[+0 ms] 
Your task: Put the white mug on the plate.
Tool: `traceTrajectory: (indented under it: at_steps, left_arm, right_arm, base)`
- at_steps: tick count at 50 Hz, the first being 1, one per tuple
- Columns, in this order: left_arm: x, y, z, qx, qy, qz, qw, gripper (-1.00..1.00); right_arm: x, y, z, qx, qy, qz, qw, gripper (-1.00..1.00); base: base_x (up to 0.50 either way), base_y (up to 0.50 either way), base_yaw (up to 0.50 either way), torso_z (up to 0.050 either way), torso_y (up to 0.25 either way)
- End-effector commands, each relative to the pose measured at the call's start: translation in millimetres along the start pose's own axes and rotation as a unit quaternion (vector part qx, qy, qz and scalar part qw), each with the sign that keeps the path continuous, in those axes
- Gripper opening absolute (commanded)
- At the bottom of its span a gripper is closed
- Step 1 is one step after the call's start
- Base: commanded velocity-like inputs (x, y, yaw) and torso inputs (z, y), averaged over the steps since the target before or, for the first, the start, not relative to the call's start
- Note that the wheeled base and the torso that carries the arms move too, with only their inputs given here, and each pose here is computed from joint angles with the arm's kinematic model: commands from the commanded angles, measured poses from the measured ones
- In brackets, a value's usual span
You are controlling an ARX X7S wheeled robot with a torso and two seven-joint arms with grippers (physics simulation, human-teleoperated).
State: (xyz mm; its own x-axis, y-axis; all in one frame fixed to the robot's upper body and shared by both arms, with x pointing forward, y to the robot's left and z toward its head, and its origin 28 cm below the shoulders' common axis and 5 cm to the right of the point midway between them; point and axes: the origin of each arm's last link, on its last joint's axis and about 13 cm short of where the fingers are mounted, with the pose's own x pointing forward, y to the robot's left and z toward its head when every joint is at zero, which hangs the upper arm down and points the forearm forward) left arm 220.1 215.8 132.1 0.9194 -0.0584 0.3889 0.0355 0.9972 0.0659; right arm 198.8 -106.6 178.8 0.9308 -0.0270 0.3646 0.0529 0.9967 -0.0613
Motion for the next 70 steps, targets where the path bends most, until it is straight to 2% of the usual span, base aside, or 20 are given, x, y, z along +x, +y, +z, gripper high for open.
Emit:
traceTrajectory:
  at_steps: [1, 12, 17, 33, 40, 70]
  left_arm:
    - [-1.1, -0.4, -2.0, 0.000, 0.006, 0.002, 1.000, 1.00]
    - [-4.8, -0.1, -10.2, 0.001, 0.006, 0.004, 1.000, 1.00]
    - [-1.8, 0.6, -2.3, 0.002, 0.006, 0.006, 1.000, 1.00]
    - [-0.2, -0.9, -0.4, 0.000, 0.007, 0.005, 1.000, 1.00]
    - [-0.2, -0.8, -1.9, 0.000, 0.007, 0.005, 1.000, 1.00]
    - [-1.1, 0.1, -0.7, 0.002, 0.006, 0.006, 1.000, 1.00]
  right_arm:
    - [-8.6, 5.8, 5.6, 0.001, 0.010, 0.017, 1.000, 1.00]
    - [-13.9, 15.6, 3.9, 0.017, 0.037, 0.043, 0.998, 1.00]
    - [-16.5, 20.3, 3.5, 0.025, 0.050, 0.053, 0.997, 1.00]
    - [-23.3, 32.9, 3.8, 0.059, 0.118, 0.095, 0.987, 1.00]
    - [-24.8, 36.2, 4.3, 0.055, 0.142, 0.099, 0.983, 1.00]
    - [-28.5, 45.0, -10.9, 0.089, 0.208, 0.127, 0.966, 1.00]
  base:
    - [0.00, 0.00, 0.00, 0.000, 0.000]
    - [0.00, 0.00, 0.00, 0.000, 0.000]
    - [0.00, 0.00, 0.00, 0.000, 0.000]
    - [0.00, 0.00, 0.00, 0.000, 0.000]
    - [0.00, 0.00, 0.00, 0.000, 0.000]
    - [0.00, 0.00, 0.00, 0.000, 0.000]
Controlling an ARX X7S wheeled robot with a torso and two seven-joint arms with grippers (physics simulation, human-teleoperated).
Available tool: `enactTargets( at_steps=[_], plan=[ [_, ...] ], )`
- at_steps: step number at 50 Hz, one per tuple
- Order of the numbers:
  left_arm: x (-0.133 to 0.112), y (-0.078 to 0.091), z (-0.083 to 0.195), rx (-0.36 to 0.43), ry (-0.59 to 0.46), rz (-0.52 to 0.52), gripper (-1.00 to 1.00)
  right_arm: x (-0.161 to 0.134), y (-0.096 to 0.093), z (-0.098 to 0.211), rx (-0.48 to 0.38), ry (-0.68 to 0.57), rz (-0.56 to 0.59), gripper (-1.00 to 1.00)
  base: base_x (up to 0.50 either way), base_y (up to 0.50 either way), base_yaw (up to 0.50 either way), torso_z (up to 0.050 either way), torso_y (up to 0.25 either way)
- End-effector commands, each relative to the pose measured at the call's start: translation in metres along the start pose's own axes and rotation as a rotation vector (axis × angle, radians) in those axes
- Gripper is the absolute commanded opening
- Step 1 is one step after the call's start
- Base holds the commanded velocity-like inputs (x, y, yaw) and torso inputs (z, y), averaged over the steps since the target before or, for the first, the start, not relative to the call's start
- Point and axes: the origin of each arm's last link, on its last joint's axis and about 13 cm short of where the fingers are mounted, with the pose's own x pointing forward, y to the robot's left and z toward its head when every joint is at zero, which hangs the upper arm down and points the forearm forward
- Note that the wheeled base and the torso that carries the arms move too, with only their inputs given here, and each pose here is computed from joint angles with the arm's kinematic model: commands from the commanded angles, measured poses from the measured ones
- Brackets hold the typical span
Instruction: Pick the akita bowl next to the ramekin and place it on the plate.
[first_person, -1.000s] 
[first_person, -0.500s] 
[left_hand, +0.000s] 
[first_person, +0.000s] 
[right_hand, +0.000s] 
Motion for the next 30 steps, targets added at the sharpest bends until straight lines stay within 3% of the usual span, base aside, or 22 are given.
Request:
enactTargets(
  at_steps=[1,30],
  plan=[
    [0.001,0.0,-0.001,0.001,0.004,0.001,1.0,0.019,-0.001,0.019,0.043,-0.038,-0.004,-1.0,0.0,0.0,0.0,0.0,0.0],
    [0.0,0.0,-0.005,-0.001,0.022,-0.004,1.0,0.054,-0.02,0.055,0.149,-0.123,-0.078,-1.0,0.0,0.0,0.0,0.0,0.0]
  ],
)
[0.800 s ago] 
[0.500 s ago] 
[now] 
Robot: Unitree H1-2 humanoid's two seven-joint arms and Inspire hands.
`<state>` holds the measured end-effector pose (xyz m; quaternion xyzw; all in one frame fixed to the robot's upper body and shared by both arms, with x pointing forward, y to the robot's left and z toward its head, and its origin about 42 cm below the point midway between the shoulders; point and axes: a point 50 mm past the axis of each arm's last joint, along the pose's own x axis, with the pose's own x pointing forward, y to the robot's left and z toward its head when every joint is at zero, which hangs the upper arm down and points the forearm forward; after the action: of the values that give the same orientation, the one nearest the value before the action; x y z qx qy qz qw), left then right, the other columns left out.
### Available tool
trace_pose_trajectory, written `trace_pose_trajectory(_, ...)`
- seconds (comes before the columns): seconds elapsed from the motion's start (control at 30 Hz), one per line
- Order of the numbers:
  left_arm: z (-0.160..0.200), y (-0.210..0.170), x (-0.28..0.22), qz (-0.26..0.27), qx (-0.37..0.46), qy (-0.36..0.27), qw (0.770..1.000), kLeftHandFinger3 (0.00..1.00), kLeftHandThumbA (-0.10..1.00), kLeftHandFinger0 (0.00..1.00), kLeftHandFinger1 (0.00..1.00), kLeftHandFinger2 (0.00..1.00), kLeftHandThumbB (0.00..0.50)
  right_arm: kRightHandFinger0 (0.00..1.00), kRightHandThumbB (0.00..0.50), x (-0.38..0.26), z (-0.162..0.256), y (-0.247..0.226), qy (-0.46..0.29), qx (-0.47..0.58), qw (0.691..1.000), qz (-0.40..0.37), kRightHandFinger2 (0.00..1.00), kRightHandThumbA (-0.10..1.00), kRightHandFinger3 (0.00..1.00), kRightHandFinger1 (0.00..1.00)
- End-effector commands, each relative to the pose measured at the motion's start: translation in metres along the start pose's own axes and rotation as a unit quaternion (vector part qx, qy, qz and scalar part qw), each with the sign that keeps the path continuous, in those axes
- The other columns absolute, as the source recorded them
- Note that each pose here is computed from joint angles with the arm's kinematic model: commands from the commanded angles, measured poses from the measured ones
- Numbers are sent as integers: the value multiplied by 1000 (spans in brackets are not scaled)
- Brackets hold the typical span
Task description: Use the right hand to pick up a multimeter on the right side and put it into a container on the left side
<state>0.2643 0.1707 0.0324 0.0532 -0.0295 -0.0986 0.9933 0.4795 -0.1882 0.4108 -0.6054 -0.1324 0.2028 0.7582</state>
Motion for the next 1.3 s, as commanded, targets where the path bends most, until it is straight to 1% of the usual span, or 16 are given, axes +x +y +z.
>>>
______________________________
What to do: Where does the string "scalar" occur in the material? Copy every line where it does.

Expected answer:
- End-effector commands, each relative to the pose measured at the call's start: translation in millimetres along the start pose's own axes and rotation as a unit quaternion (vector part qx, qy, qz and scalar part qw), each with the sign that keeps the path continuous, in those axes
- End-effector commands, each relative to the pose measured at the motion's start: translation in metres along the start pose's own axes and rotation as a unit quaternion (vector part qx, qy, qz and scalar part qw), each with the sign that keeps the path continuous, in those axes

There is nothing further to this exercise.